Sunday, 2 March 2014

Mbah 'Athoillah, Sedan, Rembang.


Mbah 'Athoillah, Sedan, Rembang.

Waktu itu saya masih dituntun oleh Simbok, berjalan kaki melintasi sebuah jembatan bambu, sepertinya saya diajak ke sebuah rumah reot yang berisi orang orang yang jika disebut miskin tidak pantas, tetapi melihat kondisinya jauh daripada sebutan layak.

Di atas dipan besar yang tidak terpisah oleh dindingpun, saya melihat tiga remaja yang tergolek, pikiran kecilku menyimpulkan ketiga remaja itu sedang sakit.

Hari berlalu, bulan berganti dan tahunpun melaju, lama sekali saya tidak diajak oleh simbok datang lagi ke sana, siapa ketiga remaja kemaren dan bagaimana nasibnya, tidak terpikir olehku, bermain dengan teman teman lebih asyik bagiku, hingga tidak sempat lagi mengulang kenangan itu.

Hingga ketika remaja, aku dipindah sekolahkan ke sekolah yang katanya lebih maju, aku kembali berjumpa dengan sebuah rumah yang letaknya sama persis dengan yang dulu simbok mengajakku, namun dengan bentuk yang telah sedikit berubah, dan jembatan itu juga yang telah lebih nyaman untuk disebrangi kini.

Waktu itupun aku tidak tahu, sebenarnya siapa penghuni rumah yang begitu dalam meninggalkan kenangan dalam benakku, sering aku hampiri rumah itu dari jauh, sepi....... dan tak juga kutemukan siapa kepala rumah tangganya.

Siang itu akupun menunggu, seusai pelajaran, rasa penasaranku kian mendorongku untuk lebih lama menunggu, hingga seorang laki laki berperawakan kecil, kering dan kurus menuju pintu, aneh ia begitu menarik hatiku, aku merasakan getaran luar biasa ketika bertatapan mata dengannya.

Aku belum mengantongi sebuah nama hingga dalam jangka waktu yang agak lama, siapa ia?

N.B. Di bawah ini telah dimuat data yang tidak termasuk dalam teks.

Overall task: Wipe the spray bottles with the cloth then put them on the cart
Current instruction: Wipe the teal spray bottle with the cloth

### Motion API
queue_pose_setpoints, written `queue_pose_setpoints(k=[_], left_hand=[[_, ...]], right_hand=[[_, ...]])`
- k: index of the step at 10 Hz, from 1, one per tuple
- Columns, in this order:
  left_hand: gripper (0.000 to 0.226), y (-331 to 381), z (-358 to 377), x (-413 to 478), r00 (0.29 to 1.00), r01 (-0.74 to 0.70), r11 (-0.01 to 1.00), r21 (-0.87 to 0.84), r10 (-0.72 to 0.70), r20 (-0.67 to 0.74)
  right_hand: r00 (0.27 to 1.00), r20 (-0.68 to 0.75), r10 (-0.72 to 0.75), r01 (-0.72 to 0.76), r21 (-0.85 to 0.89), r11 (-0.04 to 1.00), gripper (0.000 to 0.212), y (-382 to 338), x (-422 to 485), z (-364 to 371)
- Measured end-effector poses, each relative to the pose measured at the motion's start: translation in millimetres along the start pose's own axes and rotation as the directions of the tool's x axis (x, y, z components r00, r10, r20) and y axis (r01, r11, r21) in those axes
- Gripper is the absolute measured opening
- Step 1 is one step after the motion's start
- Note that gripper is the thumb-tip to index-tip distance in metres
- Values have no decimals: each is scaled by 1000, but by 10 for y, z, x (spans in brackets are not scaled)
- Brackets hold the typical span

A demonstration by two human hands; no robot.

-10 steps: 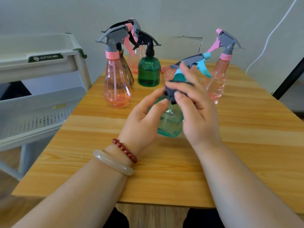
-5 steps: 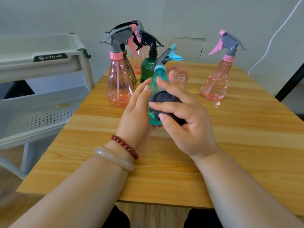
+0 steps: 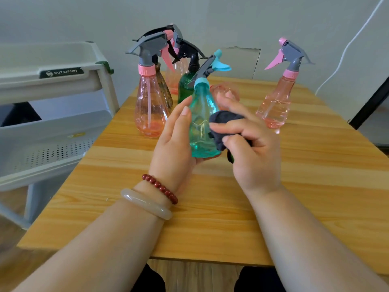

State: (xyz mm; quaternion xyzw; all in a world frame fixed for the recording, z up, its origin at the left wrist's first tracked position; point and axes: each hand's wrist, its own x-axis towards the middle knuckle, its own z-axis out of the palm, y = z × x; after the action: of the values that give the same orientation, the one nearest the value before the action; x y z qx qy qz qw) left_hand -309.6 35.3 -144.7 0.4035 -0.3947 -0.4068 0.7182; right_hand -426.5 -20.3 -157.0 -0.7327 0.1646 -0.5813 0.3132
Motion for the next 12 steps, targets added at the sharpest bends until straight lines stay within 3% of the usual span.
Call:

Sebuah warkop di depan masjid siderojo yang dibangun oleh Mbah Ndoro Hamzah kemudian lambat laun memberikan jawabannya, Laki laki itu adalah anak macan yang kekuasaannya cukup luas mulai dari sedan sendiri hingga menembus batas kecamatan kragan, pamotan dan sale. sebelumnya aku tidak percaya jika beliau adalah putra gurunya bapakku, beliau itu yang ternyata adalah Kyai 'Athoillah bin Kyai Zawawi.

Sangat mengagumkan, bagaimana seorang kyai yang sangat disegani seluruh kyai sesedan itu bisa jagong santai di sebuah warung?

Bukan hanya itu, ternyata beliau bertipe penyayang anak anak, hal ini saya ketahui setelah saya ikut ngaji di langgarnya, beliau sapa duluan siapapun yang bertemu dengan beliau, selalu tersenyum, energik, bersahaja.

Hobi menjala ikan di sungai mungkin adalah warisan dari abahnya yang memang pada masanya beliau jadikan alat untuk berdakwah, pun begitu dengan Mbah Ngatho' ini, walaupun pengajiannya dihadiri oleh para santri seantero sedan, namun cara bermasyarakatnya yang supel, suka bercanda, suka ngopi justru tidak menjadikan beliau diremehkan masyarakat, malah sebaliknya, beliau dicintai, dihormati dan disegani seluruh lapisan masyarakat.

Pada zaman itu beliau adalah mufti tidak resmi di sedan, para kyai yang lain akan menunggu, tidak berani memutuskan masalah agama, hanya Mbah 'Atho' yang layak memutuskan dan jika beliau telah memutuskan, maka seluruh Kyai akan mengikutinya, para kyai benar benar tahu kedudukan ilmu Mbah 'Atho', tentu saja disamping beliau lahir dari seorang Kyai, Mbah Ndoro Hamzah adalah pengajar utama pada saat itu.

Bukan hanya mumpuni dibidang agama saja, yang terkenal beliau memiliki ilmu ilmu hikmah yang dizamannya sulit mencari tandingannya.

Mbah Kur adalah Guru Silat saya, beliau sangat mengakui kemampuan dan kesaktian Mbah 'Atho'

Dizaman mudanya, beliau suka bermain bal balan, tidak jarang ketika bertanding Mbah Ngato' mengeluarkan kesaktiannya, bola di tandu mletus, atau ketika adu tulang betis dengan mabah Kur, bunga bunga api akan berpijar.


Taka ada yang sanggup menandingi adu tulang betis dengan mbah ngatho kecuali mbah kur, yang berani mengadu tulang betis dengan beliau hampir dipastikan akan patah.